The addition of nanoparticles has become a growing topic in scientific research due to their extremely small size, which can serve as an alternative to improve the characteristics of asphalt mixtures, such as stiffness, emission reduction, fatigue resistance, and aging retardation. Among the materials used for modification, cellulose is presented as an alternative, being a natural polymer material derived from abundant sources, as it can be obtained from vegetation waste and bacteria. This study incorporated two types of cellulose nanofibrils (CNF) into the asphalt binder CAP 50/70, at mass ratios of 0.5, 1, 2, and 5%. The developed binder-nanoparticle mixtures were chemically and rheologically evaluated and subjected to different aging procedures including short-term aging simulation (RTFOT), freeze-thaw cycles using a USAT plate (Freeze-Thaw), and exposure to UV radiation, and prolonged period in an oven with forced air circulation. Chemical analysis using infrared spectroscopy was employed as a tool to better understand the changes in functional groups of the asphalt binder CAP 50/70 and aging effects that can be correlated with rheological performance.

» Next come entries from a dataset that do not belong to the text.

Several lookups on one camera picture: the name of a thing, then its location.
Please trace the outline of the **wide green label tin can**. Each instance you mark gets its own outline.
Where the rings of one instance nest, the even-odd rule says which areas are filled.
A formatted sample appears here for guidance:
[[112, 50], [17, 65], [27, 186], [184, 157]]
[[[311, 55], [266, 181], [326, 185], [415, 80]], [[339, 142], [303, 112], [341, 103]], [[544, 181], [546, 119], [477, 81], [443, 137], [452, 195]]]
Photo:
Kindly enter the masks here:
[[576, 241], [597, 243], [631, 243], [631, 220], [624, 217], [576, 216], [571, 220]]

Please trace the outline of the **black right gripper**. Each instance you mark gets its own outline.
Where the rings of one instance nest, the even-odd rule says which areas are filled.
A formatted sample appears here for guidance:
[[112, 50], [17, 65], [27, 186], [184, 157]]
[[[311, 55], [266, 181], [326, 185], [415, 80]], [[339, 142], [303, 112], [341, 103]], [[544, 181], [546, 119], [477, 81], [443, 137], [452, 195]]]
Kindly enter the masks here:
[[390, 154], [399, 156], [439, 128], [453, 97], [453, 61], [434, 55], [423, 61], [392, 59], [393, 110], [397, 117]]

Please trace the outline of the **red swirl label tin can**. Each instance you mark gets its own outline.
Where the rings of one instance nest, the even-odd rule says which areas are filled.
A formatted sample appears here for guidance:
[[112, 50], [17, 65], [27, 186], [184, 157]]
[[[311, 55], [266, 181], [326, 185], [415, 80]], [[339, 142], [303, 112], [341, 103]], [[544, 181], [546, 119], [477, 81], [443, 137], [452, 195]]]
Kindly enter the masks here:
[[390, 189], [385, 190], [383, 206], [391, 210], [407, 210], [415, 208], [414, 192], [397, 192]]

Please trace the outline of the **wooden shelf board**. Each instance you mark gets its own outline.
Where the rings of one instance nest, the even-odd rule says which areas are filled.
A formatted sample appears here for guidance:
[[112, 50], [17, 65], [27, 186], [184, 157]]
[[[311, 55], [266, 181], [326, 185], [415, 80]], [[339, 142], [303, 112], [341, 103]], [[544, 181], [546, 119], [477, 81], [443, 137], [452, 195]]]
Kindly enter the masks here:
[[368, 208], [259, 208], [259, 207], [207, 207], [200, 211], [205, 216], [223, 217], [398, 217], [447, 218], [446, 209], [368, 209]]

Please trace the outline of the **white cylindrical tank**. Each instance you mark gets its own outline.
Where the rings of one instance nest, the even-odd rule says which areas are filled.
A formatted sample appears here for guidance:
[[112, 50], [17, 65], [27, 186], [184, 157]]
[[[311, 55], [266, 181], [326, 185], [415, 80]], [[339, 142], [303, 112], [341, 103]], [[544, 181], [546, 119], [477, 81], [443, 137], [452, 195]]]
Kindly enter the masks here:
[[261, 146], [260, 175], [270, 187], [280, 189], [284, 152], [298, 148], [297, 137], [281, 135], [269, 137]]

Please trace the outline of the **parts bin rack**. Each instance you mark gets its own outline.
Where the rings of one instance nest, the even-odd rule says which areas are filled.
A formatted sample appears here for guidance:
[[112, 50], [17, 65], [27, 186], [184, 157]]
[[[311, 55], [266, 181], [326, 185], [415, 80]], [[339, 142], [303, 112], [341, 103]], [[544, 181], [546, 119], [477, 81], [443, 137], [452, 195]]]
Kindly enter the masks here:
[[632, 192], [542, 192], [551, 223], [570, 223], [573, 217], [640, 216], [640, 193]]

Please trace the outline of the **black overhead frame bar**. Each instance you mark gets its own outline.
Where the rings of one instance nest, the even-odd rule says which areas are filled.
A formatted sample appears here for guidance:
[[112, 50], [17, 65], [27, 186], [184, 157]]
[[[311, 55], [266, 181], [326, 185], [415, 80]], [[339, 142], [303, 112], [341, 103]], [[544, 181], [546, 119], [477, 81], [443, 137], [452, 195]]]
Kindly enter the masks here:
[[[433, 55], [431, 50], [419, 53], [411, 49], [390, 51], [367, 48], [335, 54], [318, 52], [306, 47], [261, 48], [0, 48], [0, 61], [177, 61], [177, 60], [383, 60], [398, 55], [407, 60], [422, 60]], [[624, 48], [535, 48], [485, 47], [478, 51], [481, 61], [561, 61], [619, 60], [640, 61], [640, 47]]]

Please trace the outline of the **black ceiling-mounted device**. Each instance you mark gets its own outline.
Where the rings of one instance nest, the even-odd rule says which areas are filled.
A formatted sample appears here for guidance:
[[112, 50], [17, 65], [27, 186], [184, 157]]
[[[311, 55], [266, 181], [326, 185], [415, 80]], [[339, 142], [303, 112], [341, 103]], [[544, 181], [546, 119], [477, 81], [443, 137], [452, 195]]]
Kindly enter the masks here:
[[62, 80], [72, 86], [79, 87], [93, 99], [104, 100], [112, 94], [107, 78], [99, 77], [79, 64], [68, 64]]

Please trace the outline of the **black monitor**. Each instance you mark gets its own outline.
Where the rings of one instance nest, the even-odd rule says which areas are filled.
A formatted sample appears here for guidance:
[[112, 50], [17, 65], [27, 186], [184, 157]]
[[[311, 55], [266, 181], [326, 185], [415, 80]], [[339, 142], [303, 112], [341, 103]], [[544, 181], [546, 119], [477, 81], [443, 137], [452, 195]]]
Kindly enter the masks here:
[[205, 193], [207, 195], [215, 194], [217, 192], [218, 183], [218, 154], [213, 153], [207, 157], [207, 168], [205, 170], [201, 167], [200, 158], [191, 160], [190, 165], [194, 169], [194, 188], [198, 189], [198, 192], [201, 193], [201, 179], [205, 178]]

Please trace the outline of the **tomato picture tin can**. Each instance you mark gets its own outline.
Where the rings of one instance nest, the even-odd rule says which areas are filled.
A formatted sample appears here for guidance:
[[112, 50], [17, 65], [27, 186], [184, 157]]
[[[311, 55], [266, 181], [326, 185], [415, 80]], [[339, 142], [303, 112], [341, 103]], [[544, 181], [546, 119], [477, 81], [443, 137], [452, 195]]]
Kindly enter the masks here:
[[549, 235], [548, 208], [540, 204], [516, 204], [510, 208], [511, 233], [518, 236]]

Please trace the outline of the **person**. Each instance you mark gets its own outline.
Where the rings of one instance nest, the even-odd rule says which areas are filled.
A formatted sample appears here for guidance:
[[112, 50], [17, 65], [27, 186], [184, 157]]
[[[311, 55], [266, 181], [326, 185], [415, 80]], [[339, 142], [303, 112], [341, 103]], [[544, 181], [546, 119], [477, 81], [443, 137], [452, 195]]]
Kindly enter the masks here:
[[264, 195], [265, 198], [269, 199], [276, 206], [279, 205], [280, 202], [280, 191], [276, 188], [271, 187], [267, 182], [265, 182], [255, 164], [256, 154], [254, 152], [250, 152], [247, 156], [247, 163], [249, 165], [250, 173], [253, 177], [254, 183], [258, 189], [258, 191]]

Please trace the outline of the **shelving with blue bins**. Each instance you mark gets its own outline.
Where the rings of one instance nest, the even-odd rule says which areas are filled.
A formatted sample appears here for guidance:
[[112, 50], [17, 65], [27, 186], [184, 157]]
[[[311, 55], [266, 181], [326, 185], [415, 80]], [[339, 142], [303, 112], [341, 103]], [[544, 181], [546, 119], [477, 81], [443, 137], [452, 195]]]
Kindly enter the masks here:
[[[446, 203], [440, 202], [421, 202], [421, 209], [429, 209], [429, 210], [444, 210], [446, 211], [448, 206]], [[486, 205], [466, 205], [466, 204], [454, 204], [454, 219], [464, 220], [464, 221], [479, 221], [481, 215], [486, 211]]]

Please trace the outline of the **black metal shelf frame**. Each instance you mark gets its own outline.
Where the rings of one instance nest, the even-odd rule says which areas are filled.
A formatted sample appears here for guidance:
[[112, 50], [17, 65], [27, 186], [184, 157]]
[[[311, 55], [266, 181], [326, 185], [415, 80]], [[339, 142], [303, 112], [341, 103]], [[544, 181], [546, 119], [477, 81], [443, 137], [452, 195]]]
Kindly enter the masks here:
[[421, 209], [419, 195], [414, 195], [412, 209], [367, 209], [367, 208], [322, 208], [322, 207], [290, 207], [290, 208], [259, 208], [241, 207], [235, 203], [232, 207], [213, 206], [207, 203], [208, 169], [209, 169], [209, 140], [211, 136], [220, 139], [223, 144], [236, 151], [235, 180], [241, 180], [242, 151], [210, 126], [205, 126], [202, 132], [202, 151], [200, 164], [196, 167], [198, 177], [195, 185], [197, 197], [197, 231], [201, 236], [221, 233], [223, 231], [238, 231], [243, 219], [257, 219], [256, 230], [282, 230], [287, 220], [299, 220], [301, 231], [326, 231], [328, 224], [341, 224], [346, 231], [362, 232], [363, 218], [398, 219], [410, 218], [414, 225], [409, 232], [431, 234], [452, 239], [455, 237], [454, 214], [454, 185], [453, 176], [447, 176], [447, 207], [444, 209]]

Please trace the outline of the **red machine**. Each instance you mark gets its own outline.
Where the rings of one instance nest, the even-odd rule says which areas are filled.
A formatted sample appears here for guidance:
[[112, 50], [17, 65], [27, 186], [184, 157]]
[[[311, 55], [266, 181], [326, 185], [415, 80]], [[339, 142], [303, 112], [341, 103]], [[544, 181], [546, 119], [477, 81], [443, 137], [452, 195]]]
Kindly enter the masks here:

Rheological analysis identified a trend of increased stiffness with the incorporation of nanoparticles, as reflected in the parameters of dynamic shear modulus (|G*|) and non-recoverable compliance (Jnr), indicating improved resistance to material deformability at a temperature of 64°C. Results suggest that higher percentages than 5% of cellulose nanoparticles should be used to achieve satisfactory outcomes. The aging procedures demonstrated significant changes in the rheological characteristics of the material. In all cases, fatigue behavior evaluated by Linear Amplitude Sweep (LAS) testing indicated that the incorporation of CNFs does not reduce fatigue resistance despite the increased stiffness. Surface modifications were performed on the nanoparticles to enhance the interaction between CNFs and the asphalt binder, incorporating previously evaluated mass ratios of 2 and 5% and further increasing the incorporation levels to 7 and 10%. However, the obtained results did not indicate significant changes in the rheological outcomes due to the modification itself, but rather due to the high incorporation levels.